135 new hyperpigmentation-related genes have been uncovered in a recent study by a scientist of Indian descent. These genes, if targeted for therapy, may aid in the creation of melanin-modifying medications for the treatment of pigmentation disorders, including vitiligo and other dermatological conditions.
The light-absorbing pigment termed melanin is what provides humans with their distinctive skin, hair, and eye colors.
Vivek Bajpai, the lead author of the investigation, claimed that by comprehending the mechanisms that regulate melanin, we can help shield those with lighter skin from developing melanoma, or skin cancer.
We may also create pharmaceuticals that modify melanin for diseases like vitiligo and other pigmentation-related conditions by focusing on these new melanin genes, he continued.
169 functionally different genes that affected melanin synthesis were discovered by the researchers. 135 of these people hadn’t previously been associated with pigmentation.
Research by Bajpai, an assistant professor in the University of Oklahoma’s School of Sustainable Chemical, Biological, and Materials Engineering, and collaborators from Stanford University has been reported in a recent article published in the peer-reviewed journal “Science.”

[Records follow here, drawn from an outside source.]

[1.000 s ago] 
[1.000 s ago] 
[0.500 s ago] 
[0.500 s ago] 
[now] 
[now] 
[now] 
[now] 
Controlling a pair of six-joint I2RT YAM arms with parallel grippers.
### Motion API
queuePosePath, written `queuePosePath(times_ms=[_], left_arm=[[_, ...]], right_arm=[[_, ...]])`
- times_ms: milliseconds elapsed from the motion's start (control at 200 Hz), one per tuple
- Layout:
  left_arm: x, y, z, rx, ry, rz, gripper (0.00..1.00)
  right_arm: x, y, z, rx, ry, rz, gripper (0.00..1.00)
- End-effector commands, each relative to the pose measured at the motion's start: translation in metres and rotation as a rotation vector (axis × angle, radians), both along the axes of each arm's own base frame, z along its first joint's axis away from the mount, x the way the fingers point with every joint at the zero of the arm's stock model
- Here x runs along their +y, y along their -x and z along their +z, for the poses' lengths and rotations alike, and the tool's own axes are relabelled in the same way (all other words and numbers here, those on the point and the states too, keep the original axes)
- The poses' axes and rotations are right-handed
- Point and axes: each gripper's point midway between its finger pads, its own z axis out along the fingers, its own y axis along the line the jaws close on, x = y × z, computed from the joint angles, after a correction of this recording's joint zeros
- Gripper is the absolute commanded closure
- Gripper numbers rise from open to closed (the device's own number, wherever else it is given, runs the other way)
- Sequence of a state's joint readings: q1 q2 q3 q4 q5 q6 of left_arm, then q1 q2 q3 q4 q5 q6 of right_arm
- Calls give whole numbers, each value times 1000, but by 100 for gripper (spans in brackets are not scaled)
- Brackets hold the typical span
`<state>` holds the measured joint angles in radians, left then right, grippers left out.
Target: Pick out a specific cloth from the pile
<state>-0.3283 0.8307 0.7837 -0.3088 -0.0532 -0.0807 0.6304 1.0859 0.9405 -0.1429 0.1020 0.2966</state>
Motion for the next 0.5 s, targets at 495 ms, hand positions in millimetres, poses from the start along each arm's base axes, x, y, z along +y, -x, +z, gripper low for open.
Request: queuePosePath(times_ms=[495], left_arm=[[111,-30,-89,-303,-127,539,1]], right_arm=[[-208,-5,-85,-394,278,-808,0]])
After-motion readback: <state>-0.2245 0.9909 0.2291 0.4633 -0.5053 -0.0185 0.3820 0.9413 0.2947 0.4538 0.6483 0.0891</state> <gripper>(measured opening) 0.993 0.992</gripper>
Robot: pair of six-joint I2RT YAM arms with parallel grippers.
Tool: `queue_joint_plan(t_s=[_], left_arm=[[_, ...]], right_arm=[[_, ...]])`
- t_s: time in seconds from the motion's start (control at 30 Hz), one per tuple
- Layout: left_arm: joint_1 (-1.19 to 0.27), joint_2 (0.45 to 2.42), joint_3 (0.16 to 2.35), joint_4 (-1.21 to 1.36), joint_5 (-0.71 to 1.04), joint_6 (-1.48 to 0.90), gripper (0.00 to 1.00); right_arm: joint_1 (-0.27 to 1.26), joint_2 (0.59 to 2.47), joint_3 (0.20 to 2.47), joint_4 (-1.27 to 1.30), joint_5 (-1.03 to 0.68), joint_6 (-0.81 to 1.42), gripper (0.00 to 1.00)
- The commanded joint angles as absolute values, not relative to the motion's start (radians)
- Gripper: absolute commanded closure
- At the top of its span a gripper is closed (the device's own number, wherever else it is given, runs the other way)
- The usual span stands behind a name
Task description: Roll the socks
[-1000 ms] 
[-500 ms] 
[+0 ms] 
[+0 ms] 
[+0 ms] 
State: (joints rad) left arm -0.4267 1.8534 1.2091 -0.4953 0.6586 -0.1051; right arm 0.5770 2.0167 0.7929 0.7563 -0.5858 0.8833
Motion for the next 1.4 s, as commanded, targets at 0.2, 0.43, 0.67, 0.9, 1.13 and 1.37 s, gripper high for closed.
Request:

Melanocytes, the cells that generate pigment, which generates melanin, include specific organelles called melanosomes that are accountable for manufacturing the pigment. The total amount of melanin that each human’s melanocyte produces varies, despite the fact that all humans have a comparable number of melanocytes, which results in a wide range of skin tones.
According to Bajpai, we employed an instrument called CRISPR-Cas9 to alter the genome of cells in order to better understand what actually regulates the manufacturing of varied amounts of melanin.
We systematically eliminated more than 20,000 genes using CRISPR from thousands of billions of melanocytes and tracked how this impacted the generation of melanin. For the purpose of recognising and determining the activity of melanocytes in creating melanin, Bajpai created a novel technique. He was able to determine if the light inside the melanocytes had been absorbed or fragmented by the melanin by shining light through them.
As opposed to cells with little melanin, those with many melanin-producing melanosomes will scatter light substantially more, according to Bajpai.
We were able to tell the difference among cells that contained more or less melanin using a technique called side-scatter cytometry, or flow cytometry. To determine the genes responsible for transforming melanin, these differentiated cells were looked at more closely. We discovered numerous genes—both new and well-known—that are crucial for controlling how much hyperpigmentation is produced in people.
In places closer to the equator and for people who spend extended periods of time in the sun, darker pigmentation has historically been necessary to protect against UV radiation. Less melanin needed to be produced as humans migrated to regions with a reduction in the amount of direct sunlight or overall daylight hours. Melanosomes eventually produce less melanin as a result, allowing them to absorb more sunlight over time.
To find the genes that control the formation of melanin in fungi and bacteria, the research team’s developed and employed method might also be used. Fungi and bacteria produce melanin, which makes them more pathogenic for people or crops. By identifying and focusing on these melanin-producing genes, researchers could create effective treatments for these microorganisms and the disorders they cause.
During the time he worked as a professor at the University of Oklahoma, Bajpai finished his work on the subject. However, one aspect of this study was carried out when he was a postdoctoral scholar conducting research at Stanford University.